One exception is that “it may be appropriate for a judicial officer to attend the celebration of a law firm with which the judicial officer has a pre-existing relationship warranting disqualification, provided the judicial officer’s attendance is otherwise consistent with the canons.”
Another exception is footnoted: distinguishing attendance at a law firm celebration from attending a bar association or legal education event sponsored by a law firm. The draft opinion states that such activities do not generally undermine judicial neutrality. Why? “[E]ven when underwritten by law firms, judges are expected to maintain relationships with the bar and such events do not cast doubt on impartiality.” There’s nothing wrong with an exception for gifts incident to bar related functions and “activities devoted to the improvement of the law, the legal system or the administrations of justice.” The test, the draft opinion says, is whether “the event appears to promote a particular law firm or is geared to the improvement of the law and legal system in general.” Events at law firms that host law student mixers and events to improve diversity in the profession should pass muster.
Speaking about judicial ethics, have you ever heard of a sitting judge (Judge A) moving to disqualify another sitting judge (Judge B) because Judge B has a pending motion where Judge A was the prosecutor in that case? Is this something that could only happen in Los Angeles County?

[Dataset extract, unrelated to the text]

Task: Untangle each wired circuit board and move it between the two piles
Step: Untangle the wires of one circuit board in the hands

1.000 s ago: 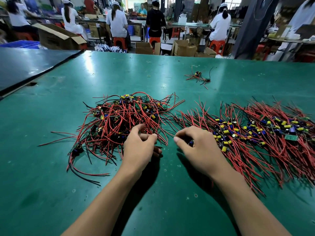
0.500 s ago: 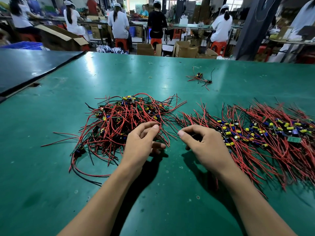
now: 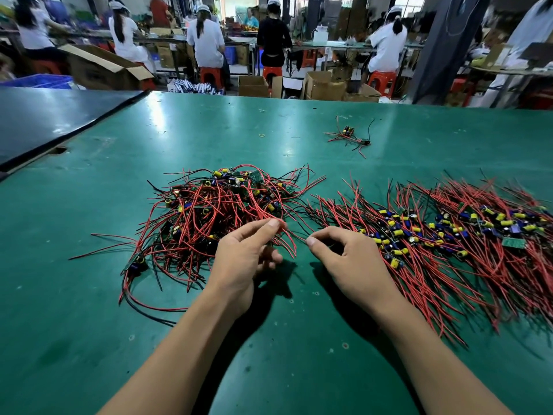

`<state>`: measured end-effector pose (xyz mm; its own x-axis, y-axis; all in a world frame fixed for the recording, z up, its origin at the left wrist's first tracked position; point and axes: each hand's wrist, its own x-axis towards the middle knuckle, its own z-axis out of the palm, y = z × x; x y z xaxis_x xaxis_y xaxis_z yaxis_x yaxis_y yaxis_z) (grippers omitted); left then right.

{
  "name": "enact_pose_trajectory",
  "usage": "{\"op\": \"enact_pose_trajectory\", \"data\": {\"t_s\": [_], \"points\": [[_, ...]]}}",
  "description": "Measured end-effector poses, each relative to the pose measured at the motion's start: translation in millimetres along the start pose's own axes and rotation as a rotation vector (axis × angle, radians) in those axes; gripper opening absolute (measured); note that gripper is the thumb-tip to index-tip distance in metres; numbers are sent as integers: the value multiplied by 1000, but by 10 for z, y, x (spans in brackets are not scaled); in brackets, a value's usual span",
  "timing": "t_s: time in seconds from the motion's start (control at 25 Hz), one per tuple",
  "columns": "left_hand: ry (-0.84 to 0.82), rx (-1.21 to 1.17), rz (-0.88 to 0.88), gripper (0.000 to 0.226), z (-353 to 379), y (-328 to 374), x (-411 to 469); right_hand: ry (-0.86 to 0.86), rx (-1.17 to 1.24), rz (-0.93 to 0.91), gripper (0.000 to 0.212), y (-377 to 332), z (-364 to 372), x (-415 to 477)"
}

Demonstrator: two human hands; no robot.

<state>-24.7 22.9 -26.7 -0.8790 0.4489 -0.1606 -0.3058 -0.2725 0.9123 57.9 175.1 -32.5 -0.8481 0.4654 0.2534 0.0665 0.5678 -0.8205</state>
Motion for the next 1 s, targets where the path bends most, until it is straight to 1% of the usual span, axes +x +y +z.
{"op": "enact_pose_trajectory", "data": {"t_s": [0.12, 0.16, 0.24, 0.28, 0.32, 0.4, 0.44, 0.48, 0.52, 0.56, 0.6, 0.64, 0.72, 0.76, 0.8, 0.88, 0.92, 0.96, 1.0], "points": [[-104, 29, -63, 24, 56, -25, -91, 14, 42, 28, 14, -22, 8, -2], [-144, 49, -87, 25, 80, -47, -117, 21, 83, 49, 16, -36, 7, 3], [-241, 123, -118, 14, 127, -80, -166, -13, 176, 108, 24, -64, -9, 22], [-284, 159, -128, 5, 141, -83, -186, -66, 230, 146, 29, -79, -25, 29], [-323, 186, -135, 5, 144, -88, -190, -139, 302, 196, 35, -92, -37, 34], [-379, 246, -153, 18, 122, -80, -190, -299, 471, 317, 40, -98, -36, 17], [-407, 285, -152, 22, 113, -67, -200, -347, 520, 343, 38, -89, -33, 0], [-435, 323, -141, 25, 107, -62, -207, -360, 545, 343, 32, -79, -29, -11], [-446, 347, -130, 23, 107, -54, -218, -338, 556, 336, 22, -75, -29, -19], [-437, 349, -121, 19, 110, -48, -223, -292, 555, 328, 13, -75, -32, -17], [-410, 333, -117, 13, 112, -44, -224, -230, 535, 314, 8, -73, -42, -11], [-375, 307, -117, 8, 116, -49, -214, -157, 496, 291, 7, -75, -53, 2], [-312, 280, -129, 11, 124, -46, -205, -23, 476, 235, 9, -93, -82, 30], [-281, 271, -127, 11, 134, -34, -210, 21, 551, 223, 10, -107, -97, 41], [-241, 256, -118, 12, 146, -21, -215, 36, 686, 229, 10, -134, -115, 48], [-131, 249, -88, 18, 147, 12, -216, -5, 965, 239, 11, -180, -168, 64], [-77, 294, -39, 24, 138, 21, -212, -49, 1028, 225, 14, -187, -201, 68], [-26, 427, 45, 30, 120, 19, -200, -107, 1045, 209, 16, -191, -228, 65], [28, 639, 157, 38, 98, 5, -183, -178, 1046, 202, 18, -196, -246, 58]]}}
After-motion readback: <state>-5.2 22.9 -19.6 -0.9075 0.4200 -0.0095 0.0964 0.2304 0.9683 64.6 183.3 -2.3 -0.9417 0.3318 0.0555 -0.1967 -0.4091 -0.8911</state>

In an article in the Los Angeles Times, Patrick Connolly (Judge A) asserts that Daniel Lowenthal (Judge B) is “biased again law enforcement” and claims that Lowenthal’s rulings could hurt Connolly’s stature as a judge. Wait, what? If Connolly’s argument is taken to a logical or illogical extreme, would that mean that every single time an appellate court tells a trial court that they got it wrong and reverses the trial court ruling, that the appellate court is “biased” against the trial court and that the trial court has lost “stature?”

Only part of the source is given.